Generative Adversarial Networks

Applications of GANs


StackGan Model

This model takes in a description of a bird and generates a high-resolution image of a bird matching that description. These are images that have not been seen before which means the gan is not searching for an image in a set of images but generates a new image.

IGAN

These Gan helps artist when a doodle is drawn using a mouse these GANs translate them to images

Pix2Pix

The GANs take input of an image in one domain and convert them to images in other domains for examples blueprints of building can be changed to images of buildings or drawings of cat can be turned into images of cats.

Cartoon GANs

These GANs generate cartoon face given a normal face, these GANs were trained on faces of people and cartoon faces but they were not told what image is mapped to what.

Cycle GANS

These GANs also uses unsupervised learning they can do things like take in a video of a horse and convert it to a video of a zebra , since they are using unsupervised learning they not only convert the horse object but also some parts of the background since they are using unsupervised learning.

Simulated Training

GANs can take in input of 3d or 2d models and create realistic datasets which can be used as training dataset for image recognition tools.

How GAN's Work

As we know RNNs can be used for generating text data word by word at a time similarly image can also be generate by fully visible belief networks (what it was called in the 90's) by generating pixel by pixel at a time these are called Autoregressive models (renamed when they were rediscovered later).

But if we need to generate an entire image as output we use GANs, They consist of two different neural networks called as generators and discriminator.

Generator


The generator is a neural network which takes in a random noise and runs it to a neural network to generate an image this image is realistic. The choice of the random noice determine how realistic the image is. The generator learns to create these data looking at the data provided.

Unlike a supervised learning model Generative models doesn't have labels to tell what to learn from but they are asked to make more images that come from the same probability distribution.

How do we do this ?

Most generative models do this by adjusting the parameters of the generator but this is difficult to compute this. Most models do this by using some kind of approximations GANs uses some kind of approximations called as Discriminator.

Discriminator


The discriminator is a normal classifier neural net which predicts if the image generated by the generator is real or fake, if it is real the generator will give a value close to one if not otherwise.

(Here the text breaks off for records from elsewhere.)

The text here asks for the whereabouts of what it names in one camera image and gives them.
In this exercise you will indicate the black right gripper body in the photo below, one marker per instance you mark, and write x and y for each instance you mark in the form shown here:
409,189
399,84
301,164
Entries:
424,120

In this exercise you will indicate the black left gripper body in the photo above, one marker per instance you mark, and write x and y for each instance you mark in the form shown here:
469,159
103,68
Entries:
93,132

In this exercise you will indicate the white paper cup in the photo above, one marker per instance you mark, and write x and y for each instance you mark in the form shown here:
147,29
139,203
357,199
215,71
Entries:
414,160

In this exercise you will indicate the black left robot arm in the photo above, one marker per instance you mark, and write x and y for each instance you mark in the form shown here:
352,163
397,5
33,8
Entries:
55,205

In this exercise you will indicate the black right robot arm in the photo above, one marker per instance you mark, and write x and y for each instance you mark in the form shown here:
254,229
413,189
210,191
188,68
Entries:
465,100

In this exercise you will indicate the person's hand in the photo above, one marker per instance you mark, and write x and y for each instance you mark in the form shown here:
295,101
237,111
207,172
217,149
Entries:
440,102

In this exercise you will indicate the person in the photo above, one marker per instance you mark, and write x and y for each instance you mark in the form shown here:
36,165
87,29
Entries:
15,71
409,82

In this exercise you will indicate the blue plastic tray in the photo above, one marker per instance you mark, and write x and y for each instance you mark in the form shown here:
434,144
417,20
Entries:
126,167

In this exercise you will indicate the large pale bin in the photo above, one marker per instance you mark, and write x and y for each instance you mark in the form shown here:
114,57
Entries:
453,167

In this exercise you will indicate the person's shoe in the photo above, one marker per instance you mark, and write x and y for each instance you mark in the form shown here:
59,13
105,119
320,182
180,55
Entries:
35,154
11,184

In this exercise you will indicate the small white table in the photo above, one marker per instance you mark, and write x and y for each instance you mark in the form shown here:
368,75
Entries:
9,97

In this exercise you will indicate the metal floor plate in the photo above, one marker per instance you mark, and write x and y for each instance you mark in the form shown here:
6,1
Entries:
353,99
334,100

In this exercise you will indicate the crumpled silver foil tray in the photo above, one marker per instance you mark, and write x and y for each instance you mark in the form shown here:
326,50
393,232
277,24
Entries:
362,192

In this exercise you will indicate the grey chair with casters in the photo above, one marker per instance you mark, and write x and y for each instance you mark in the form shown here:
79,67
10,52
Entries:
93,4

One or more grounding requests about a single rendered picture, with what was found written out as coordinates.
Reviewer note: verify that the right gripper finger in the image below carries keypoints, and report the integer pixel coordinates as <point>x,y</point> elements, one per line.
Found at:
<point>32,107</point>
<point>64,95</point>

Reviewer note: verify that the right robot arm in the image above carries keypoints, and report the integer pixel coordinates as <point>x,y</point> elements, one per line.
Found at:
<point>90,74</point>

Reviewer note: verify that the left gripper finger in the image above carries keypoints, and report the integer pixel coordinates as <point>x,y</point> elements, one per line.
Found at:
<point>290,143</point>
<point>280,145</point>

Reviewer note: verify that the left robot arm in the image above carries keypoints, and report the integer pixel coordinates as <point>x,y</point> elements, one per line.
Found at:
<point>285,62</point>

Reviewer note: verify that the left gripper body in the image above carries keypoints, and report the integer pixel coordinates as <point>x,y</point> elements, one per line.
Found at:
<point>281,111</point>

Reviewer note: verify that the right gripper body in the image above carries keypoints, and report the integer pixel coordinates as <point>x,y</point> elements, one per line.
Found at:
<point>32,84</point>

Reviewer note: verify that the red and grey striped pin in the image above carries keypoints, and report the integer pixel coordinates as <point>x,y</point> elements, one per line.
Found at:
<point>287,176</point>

Overtime generator tries to make images which have probability close to one and discriminator gets better and better at determining which images are not real.

Games and Equilibria

Game Theory

For an generative adversarial network the Generator and the Discriminator are in competition with each other. In order to understand this competition we use Game theory.

Game theory defines co-operation and conflict between rational agents in any situation where each agents can choose from a set of actions and every action has a well defined payoff for each player.

Rock-Paper-Scissors

Each player can choose to play Rock, Paper or Scissors this defines a set of actions.

Each player is also associated with a payoff

The winning player receives a payoff of +1

The loosing player receives a payoff of -1

and if both players chooses to play the same they both receive a payoff of 0

The basic rule

rock smashes scissors, scissors cut paper and paper covers rock.

The IDEA

Suppose that player one always plays scissors and player two always play rock this means player one always looses and player two always wins. Player one can improve the strategy by playing scissors more often.

If the players are allowed to randomise there moves they will eventually go to equilibrium where neither player can improve there payoff by improving there strategy.

Lets consider that player two chooses rock,paper or scissors uniformly at random.

If player one increases his strategy by increasing the time he plays rock this would increase the chance of winning for player one but at the same time if player two plays scissors for the same amount of increased time then this would cancel out the wins of player one.

This gives basic understanding of Game theory and tells us that rational agents can learn to play completely at random.

Applying this to GANs

If we can understand the equilibrium of the ROCK-PAPER-SCISSOR game we can apply this to the GAN game we can use this as a defining character for training GANs.

Most ML models are based on Optimisation

we write down the cost function of the algorithm, we visualise this and try to minimise this losses.

The goal of the algorithm is to reach a local minima or a minima but this does not usually happen due to some arithmetic limits.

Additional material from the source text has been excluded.